La e.firma redujo la distancia entre el contribuyente y el SAT. Con ella es posible presentar declaraciones, solicitar devoluciones y completar otros trámites sin acudir a una oficina. Esa ventaja también cambió la forma de resguardar la identidad fiscal: los archivos que antes permanecían en una computadora del despacho ahora viajan en memorias USB, correos y equipos portátiles.

El riesgo no nace por trabajar a distancia, sino por perder el control del proceso. Importa dónde se guardan los archivos, desde qué dispositivo se cargan y qué conexión se utiliza.

La movilidad cambió el riesgo

La e.firma tradicional reúne tres elementos: el certificado .cer, la clave privada .key y la contraseña de esa clave. El certificado identifica al titular; la clave privada y su contraseña autorizan el uso de la firma. Cuando las tres piezas quedan juntas, cualquier copia concentra todo lo necesario para intentar operar con ella.

Por eso, la e.firma no debería circular como una factura o una hoja de cálculo. Compartir el paquete completo con un cliente, una empresa o cualquier tercero reduce la capacidad del contribuyente para saber quién conserva una copia y cuándo la utiliza.

En nuestro reporte sobre altas en RESICO sin consentimiento documentamos casos en los que trabajadores descubrieron movimientos fiscales que no habían solicitado. Estos casos muestran por qué las credenciales fiscales necesitan reglas de acceso estrictas.

El problema no está solo en la USB

Separar los archivos de la contraseña es un buen punto de partida, pero la seguridad también depende del entorno. Una computadora prestada puede conservar descargas o archivos temporales. Una red compartida queda fuera del control del contribuyente. Un enlace falso puede imitar el portal oficial.

Cuando sea necesario ingresar al SAT desde un hotel, aeropuerto, espacio de coworking o una red ajena, una VPN cifra el tráfico entre el dispositivo y el servidor VPN y oculta la dirección IP real. Esto añade una capa de privacidad útil al consultar información fiscal, cargar documentos o descargar un acuse lejos de la conexión habitual.

La protección funciona mejor dentro de un entorno controlado: equipo propio, sistema actualizado, bloqueo de pantalla y acceso directo al dominio oficial del SAT. También conviene evitar que el navegador guarde contraseñas o que los archivos permanezcan en la carpeta de descargas.

Un trámite remoto empieza antes de firmar

La revisión debe comenzar antes de seleccionar el certificado. Es preferible escribir la dirección del SAT en el navegador o utilizar un marcador verificado, en lugar de abrir enlaces recibidos por correo, mensaje o publicidad. Si el dominio no coincide o el navegador muestra una advertencia, no se deben cargar los archivos.

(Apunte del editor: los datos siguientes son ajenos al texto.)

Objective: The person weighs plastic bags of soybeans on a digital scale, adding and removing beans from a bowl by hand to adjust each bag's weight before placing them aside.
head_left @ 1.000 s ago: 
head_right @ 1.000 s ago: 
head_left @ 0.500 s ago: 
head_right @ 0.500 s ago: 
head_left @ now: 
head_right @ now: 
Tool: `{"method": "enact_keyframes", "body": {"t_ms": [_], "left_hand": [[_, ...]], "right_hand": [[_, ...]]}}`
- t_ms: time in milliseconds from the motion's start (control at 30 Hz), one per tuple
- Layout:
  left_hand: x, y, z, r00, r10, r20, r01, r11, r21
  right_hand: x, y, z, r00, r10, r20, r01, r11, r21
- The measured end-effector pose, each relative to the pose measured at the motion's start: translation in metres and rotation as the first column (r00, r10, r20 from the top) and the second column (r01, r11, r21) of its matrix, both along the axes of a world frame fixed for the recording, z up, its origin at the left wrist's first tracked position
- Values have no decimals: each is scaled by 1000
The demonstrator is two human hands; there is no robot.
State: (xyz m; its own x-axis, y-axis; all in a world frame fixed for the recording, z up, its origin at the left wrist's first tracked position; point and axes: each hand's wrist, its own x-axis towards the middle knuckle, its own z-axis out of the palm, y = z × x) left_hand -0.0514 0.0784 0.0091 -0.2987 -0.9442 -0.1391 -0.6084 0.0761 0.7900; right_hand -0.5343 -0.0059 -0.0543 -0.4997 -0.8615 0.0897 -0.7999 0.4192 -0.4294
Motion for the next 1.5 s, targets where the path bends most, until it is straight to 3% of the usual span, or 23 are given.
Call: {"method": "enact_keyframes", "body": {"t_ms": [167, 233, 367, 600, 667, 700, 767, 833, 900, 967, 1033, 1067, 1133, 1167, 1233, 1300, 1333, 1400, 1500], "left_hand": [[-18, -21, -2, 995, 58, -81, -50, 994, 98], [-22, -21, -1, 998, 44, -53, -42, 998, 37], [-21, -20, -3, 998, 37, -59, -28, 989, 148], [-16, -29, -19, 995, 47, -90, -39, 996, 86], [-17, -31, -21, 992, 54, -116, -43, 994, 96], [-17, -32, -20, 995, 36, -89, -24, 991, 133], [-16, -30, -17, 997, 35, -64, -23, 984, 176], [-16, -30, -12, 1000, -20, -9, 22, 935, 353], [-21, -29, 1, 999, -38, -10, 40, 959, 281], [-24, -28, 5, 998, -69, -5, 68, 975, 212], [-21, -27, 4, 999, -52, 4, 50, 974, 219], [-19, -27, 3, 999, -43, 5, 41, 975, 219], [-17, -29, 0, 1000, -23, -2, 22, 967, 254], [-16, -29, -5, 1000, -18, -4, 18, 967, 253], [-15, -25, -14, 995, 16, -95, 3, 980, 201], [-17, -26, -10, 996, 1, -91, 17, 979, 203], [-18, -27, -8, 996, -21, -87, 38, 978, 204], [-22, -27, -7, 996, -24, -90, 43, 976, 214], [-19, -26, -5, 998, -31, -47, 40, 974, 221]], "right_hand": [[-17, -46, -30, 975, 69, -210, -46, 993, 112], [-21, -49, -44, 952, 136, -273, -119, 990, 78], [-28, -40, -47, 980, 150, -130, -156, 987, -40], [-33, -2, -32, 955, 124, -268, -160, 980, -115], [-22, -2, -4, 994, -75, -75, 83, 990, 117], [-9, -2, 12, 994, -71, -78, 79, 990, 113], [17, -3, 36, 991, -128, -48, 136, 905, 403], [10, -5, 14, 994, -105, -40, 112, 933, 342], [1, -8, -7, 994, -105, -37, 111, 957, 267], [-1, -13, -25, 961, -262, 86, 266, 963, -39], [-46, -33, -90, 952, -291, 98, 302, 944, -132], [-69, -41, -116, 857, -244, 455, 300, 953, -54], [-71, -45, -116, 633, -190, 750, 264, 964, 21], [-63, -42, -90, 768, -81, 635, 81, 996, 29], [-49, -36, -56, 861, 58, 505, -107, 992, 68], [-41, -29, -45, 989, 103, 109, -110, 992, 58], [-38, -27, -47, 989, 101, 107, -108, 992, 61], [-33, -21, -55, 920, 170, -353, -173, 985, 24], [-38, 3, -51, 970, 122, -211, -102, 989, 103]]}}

Durante el trámite, solo deberían existir las copias indispensables. Si la e.firma se trasladó en una memoria externa, no hace falta duplicarla en el escritorio. Si se descomprimió una carpeta, hay que eliminarla cuando deje de ser necesaria.

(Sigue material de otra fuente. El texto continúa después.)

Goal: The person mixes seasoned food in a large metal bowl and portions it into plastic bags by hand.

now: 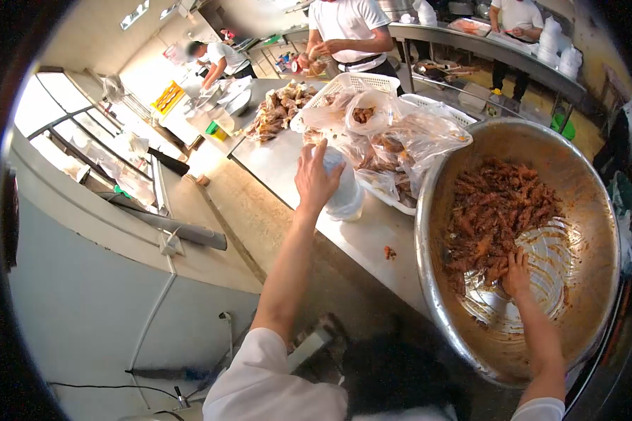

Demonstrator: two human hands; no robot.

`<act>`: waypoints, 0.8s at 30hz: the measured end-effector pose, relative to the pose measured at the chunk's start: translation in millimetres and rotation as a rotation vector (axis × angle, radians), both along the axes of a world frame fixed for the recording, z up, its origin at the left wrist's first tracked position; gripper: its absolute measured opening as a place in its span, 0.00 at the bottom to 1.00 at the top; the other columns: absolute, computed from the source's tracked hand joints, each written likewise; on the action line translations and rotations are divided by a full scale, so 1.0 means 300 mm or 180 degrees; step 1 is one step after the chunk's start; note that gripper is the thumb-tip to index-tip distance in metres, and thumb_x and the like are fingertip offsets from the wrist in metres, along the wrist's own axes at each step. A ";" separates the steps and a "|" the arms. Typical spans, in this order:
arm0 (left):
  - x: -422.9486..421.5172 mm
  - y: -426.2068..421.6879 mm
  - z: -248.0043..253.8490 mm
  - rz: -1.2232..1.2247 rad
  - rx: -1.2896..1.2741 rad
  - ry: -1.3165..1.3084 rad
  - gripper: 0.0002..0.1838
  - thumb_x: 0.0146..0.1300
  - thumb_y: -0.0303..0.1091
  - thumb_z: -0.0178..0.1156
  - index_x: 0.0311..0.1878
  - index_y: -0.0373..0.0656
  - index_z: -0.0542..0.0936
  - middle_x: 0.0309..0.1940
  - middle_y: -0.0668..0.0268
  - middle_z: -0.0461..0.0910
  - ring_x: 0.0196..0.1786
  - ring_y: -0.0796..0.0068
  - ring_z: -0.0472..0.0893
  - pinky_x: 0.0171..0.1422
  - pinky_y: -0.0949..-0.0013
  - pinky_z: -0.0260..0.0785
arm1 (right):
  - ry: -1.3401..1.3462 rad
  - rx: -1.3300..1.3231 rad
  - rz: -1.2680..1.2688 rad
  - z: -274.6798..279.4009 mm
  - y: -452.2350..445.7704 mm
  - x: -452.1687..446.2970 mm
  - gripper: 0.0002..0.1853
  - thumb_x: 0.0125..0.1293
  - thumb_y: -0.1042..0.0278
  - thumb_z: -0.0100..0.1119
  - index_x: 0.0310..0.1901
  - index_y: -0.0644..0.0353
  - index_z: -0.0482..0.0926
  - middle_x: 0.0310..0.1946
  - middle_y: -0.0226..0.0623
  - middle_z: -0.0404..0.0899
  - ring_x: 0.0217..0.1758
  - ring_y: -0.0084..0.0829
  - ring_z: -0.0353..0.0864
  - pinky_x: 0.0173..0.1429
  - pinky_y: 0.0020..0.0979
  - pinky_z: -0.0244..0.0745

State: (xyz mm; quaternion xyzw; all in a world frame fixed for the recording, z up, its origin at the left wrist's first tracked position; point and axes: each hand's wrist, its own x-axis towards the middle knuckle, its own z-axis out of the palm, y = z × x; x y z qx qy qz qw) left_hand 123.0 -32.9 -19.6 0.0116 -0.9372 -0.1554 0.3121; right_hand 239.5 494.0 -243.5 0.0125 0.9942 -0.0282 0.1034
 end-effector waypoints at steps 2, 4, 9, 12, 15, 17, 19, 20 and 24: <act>-0.013 -0.017 -0.016 -0.0079 0.0030 0.0194 0.27 0.53 0.41 0.68 0.57 0.48 0.77 0.54 0.57 0.73 0.52 0.52 0.75 0.51 0.55 0.72 | 0.0161 0.0081 0.0105 -0.033 0.009 0.010 0.39 0.55 0.74 0.59 0.69 0.62 0.56 0.74 0.53 0.42 0.75 0.57 0.47 0.72 0.50 0.57; -0.009 -0.021 -0.034 -0.0142 0.0034 0.0346 0.23 0.53 0.40 0.68 0.54 0.48 0.79 0.51 0.58 0.74 0.49 0.52 0.76 0.50 0.56 0.72 | 0.0303 -0.0041 0.0216 -0.034 0.017 0.025 0.39 0.54 0.77 0.57 0.70 0.63 0.54 0.74 0.54 0.41 0.75 0.59 0.46 0.72 0.48 0.57; -0.051 -0.049 -0.024 -0.0443 0.0155 0.0715 0.10 0.58 0.35 0.63 0.42 0.45 0.81 0.40 0.58 0.78 0.42 0.55 0.78 0.43 0.55 0.71 | 0.0040 -0.0299 0.0084 0.051 -0.036 0.065 0.37 0.57 0.76 0.55 0.68 0.67 0.54 0.72 0.59 0.45 0.73 0.60 0.50 0.72 0.46 0.57; -0.076 -0.075 0.063 -0.0444 0.0227 0.1286 0.06 0.62 0.33 0.61 0.36 0.41 0.80 0.26 0.57 0.77 0.30 0.54 0.77 0.35 0.58 0.68 | 0.0406 -0.1036 -0.0087 0.090 -0.029 0.155 0.36 0.58 0.73 0.57 0.67 0.68 0.54 0.68 0.62 0.50 0.69 0.60 0.55 0.69 0.46 0.60; -0.011 -0.077 0.280 -0.0437 0.1044 0.1856 0.14 0.69 0.34 0.54 0.29 0.38 0.68 0.17 0.55 0.66 0.21 0.57 0.66 0.27 0.61 0.58 | 0.0275 -0.0696 0.0921 0.162 -0.066 0.257 0.34 0.56 0.68 0.61 0.63 0.69 0.59 0.59 0.64 0.61 0.58 0.61 0.67 0.61 0.49 0.66; 0.129 -0.033 0.453 -0.0634 0.1558 0.1514 0.13 0.69 0.34 0.53 0.30 0.38 0.70 0.18 0.56 0.68 0.20 0.61 0.67 0.27 0.58 0.58 | -0.0603 -0.1060 0.0344 0.166 -0.079 0.295 0.29 0.54 0.67 0.63 0.55 0.68 0.65 0.48 0.63 0.69 0.47 0.61 0.73 0.53 0.51 0.70; 0.166 -0.045 0.466 -0.1049 0.1868 0.1212 0.16 0.70 0.39 0.53 0.30 0.37 0.71 0.19 0.58 0.67 0.24 0.71 0.65 0.29 0.62 0.59 | -0.0243 -0.0763 0.0920 -0.024 0.022 0.285 0.26 0.53 0.68 0.62 0.53 0.67 0.67 0.44 0.61 0.72 0.44 0.59 0.74 0.48 0.51 0.71; 0.185 -0.055 0.434 -0.1176 0.2123 0.0636 0.16 0.70 0.40 0.53 0.31 0.36 0.73 0.21 0.57 0.70 0.26 0.72 0.67 0.30 0.63 0.61 | -0.0101 -0.0592 0.1136 -0.111 0.076 0.321 0.24 0.53 0.68 0.62 0.51 0.66 0.68 0.42 0.60 0.73 0.43 0.59 0.75 0.46 0.51 0.71; 0.228 0.122 0.013 -0.0434 0.3260 -0.1046 0.17 0.69 0.40 0.52 0.43 0.34 0.80 0.26 0.65 0.78 0.33 0.72 0.77 0.36 0.65 0.68 | -0.1572 -0.0278 0.1631 -0.201 0.011 0.245 0.19 0.54 0.57 0.63 0.42 0.61 0.78 0.35 0.50 0.79 0.39 0.50 0.79 0.42 0.46 0.75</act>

El proceso tampoco termina al presionar “enviar”. El acuse permite confirmar qué operación se realizó y en qué momento. Guardarlo en una ubicación controlada, cerrar la sesión y revisar las descargas ayuda a dejar menos rastros en el equipo.

La opción portable reduce traslados

Para ciertos trámites, las personas físicas pueden utilizar el servicio de e.firma portable del SAT. El mecanismo permite autenticarse mediante la contraseña y una clave dinámica generada en el dispositivo móvil.

Su valor práctico está en reducir la necesidad de transportar los archivos .cer y .key para cada operación compatible. No reemplaza a la e.firma tradicional en todos los servicios, pero ofrece una alternativa cuando el trámite admite este método.

Antes de depender de ella fuera del despacho, conviene comprobar que el servicio requerido sea compatible y que el teléfono permanezca bajo control del titular.

Mantener el control también implica reaccionar

Un incidente no siempre comienza con la pérdida de una memoria USB. También puede surgir después de enviar la contraseña por el canal equivocado, dejar una copia en una computadora compartida o detectar un cambio fiscal no autorizado.

En esos casos, la prioridad es revisar los movimientos recientes, identificar qué información pudo quedar expuesta y buscar orientación para revocar o renovar el certificado cuando corresponda.

La e.firma permite trabajar lejos del despacho, pero no debería volverse itinerante por costumbre. Un proceso bien definido conserva la movilidad sin diluir el control sobre la identidad fiscal.